All lines in the records that carry the string "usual" are to be shown.

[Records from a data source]
━━━━━━━━━━━━━━━━━━━━

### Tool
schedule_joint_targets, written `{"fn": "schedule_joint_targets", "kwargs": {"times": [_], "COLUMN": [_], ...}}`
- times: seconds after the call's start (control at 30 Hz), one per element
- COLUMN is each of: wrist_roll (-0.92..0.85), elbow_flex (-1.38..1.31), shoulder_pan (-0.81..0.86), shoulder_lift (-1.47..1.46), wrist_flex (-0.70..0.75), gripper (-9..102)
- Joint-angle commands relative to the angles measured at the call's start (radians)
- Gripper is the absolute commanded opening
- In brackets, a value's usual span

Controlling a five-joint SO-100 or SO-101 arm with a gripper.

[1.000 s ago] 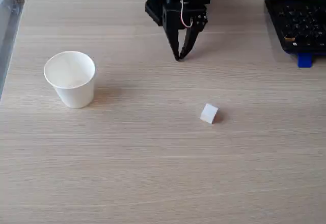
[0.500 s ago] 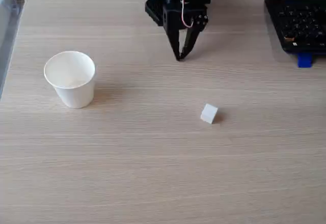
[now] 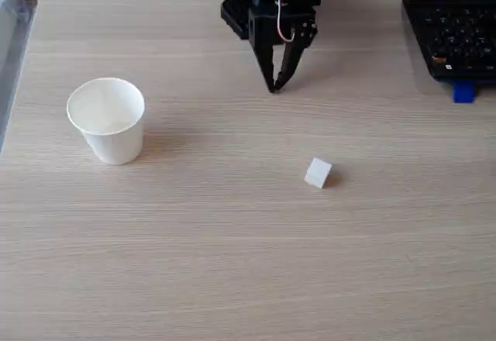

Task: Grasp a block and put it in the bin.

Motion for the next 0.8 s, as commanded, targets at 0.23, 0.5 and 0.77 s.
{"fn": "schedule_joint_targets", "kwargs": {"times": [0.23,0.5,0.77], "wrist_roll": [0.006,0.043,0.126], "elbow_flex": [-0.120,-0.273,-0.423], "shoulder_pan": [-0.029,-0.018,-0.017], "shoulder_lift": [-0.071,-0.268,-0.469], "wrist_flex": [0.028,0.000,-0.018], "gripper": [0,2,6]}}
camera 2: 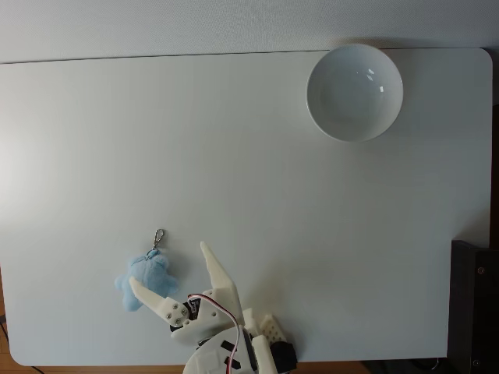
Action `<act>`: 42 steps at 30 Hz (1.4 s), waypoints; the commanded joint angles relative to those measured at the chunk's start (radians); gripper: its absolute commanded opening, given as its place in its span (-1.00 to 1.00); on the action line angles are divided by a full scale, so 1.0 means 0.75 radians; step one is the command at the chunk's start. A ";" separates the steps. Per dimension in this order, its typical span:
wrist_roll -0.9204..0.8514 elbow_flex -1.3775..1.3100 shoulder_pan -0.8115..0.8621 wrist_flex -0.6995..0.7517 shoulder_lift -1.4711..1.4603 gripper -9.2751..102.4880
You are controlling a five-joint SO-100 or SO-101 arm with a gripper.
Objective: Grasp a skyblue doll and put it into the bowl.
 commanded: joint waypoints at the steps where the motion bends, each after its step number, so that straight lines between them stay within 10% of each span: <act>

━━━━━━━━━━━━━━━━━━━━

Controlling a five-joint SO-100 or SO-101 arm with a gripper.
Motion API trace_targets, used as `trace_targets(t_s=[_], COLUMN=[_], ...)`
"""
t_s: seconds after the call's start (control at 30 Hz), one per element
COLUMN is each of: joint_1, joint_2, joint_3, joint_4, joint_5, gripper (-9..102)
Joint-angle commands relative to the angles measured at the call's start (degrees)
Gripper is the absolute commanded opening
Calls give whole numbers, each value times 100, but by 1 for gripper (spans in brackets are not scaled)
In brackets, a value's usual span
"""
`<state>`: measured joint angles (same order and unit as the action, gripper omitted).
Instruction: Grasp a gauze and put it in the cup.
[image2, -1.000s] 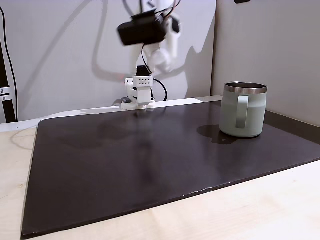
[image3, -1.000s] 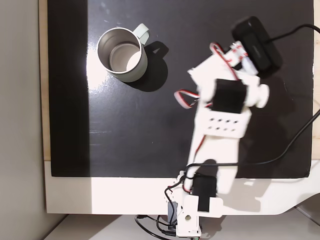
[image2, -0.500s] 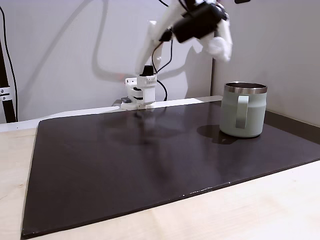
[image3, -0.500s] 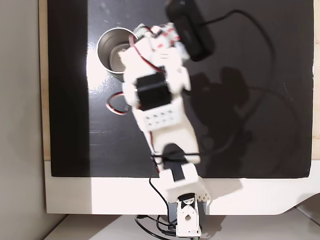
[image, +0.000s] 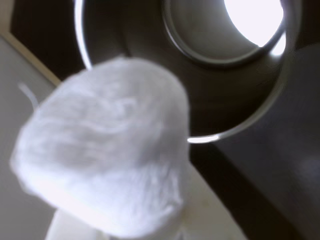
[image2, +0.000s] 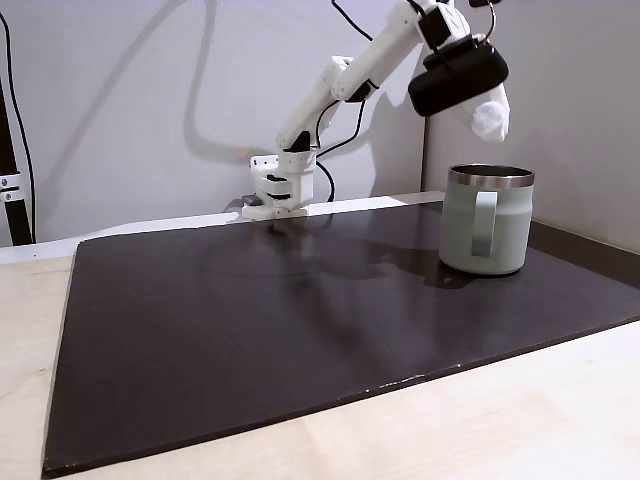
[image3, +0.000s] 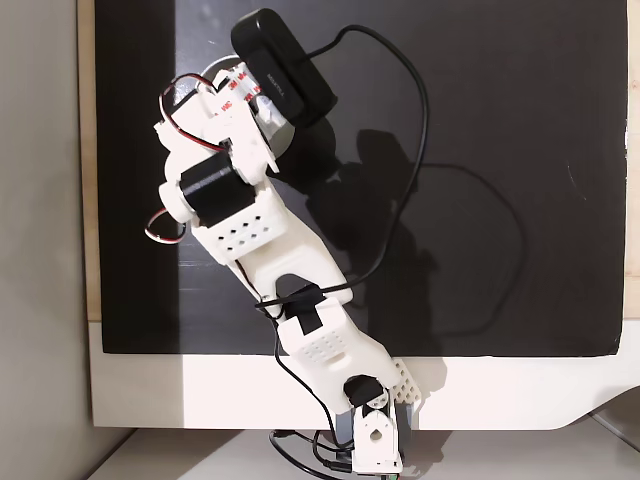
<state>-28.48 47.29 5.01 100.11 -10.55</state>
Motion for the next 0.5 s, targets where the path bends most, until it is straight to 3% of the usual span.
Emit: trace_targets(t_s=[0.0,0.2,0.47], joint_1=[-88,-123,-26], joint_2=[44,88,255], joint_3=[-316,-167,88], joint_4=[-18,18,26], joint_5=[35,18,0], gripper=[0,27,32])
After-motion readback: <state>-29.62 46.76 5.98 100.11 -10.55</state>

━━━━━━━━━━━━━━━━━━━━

### Your solution
- In brackets, a value's usual span
In brackets, a value's usual span
Motion for the next 0.5 s, targets where the path bends most, until it is straight to 3% of the usual span.

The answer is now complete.